Task to carry out:
Go through the material that comes after this and count the lines containing "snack"; report only the count.

=-=-=

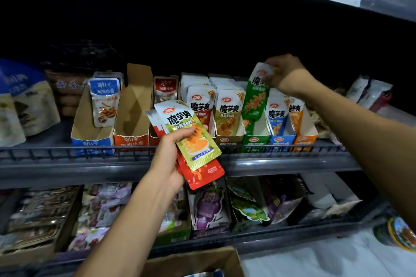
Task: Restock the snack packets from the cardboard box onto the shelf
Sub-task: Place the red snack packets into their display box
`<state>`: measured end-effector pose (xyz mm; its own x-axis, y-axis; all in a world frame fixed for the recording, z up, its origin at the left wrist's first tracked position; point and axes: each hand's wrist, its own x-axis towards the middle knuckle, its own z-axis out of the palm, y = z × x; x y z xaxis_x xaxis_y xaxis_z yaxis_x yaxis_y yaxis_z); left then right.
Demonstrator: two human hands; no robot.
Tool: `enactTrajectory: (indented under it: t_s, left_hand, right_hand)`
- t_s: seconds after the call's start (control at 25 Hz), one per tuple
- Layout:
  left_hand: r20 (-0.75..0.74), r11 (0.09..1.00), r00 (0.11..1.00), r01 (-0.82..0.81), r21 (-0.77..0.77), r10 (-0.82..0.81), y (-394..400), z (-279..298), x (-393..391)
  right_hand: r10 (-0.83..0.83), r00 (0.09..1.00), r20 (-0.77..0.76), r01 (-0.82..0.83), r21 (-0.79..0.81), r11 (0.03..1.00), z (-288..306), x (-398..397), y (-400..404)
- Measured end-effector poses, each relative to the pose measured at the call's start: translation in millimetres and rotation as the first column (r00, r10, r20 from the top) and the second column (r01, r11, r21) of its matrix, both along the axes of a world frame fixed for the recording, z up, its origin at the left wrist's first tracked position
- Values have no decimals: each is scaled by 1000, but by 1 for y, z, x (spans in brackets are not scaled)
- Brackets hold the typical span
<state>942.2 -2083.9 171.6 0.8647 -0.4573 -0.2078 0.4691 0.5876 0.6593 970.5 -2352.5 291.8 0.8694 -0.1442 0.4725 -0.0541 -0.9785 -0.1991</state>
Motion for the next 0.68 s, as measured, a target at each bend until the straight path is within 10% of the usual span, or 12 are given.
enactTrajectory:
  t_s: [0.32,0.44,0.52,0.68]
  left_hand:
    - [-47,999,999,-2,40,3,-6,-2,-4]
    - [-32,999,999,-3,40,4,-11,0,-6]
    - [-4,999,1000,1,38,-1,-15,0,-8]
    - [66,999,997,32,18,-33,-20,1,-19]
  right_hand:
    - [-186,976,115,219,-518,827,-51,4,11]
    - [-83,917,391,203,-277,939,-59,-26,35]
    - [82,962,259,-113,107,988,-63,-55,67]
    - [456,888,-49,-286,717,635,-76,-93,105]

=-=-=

Answer for this exercise:
2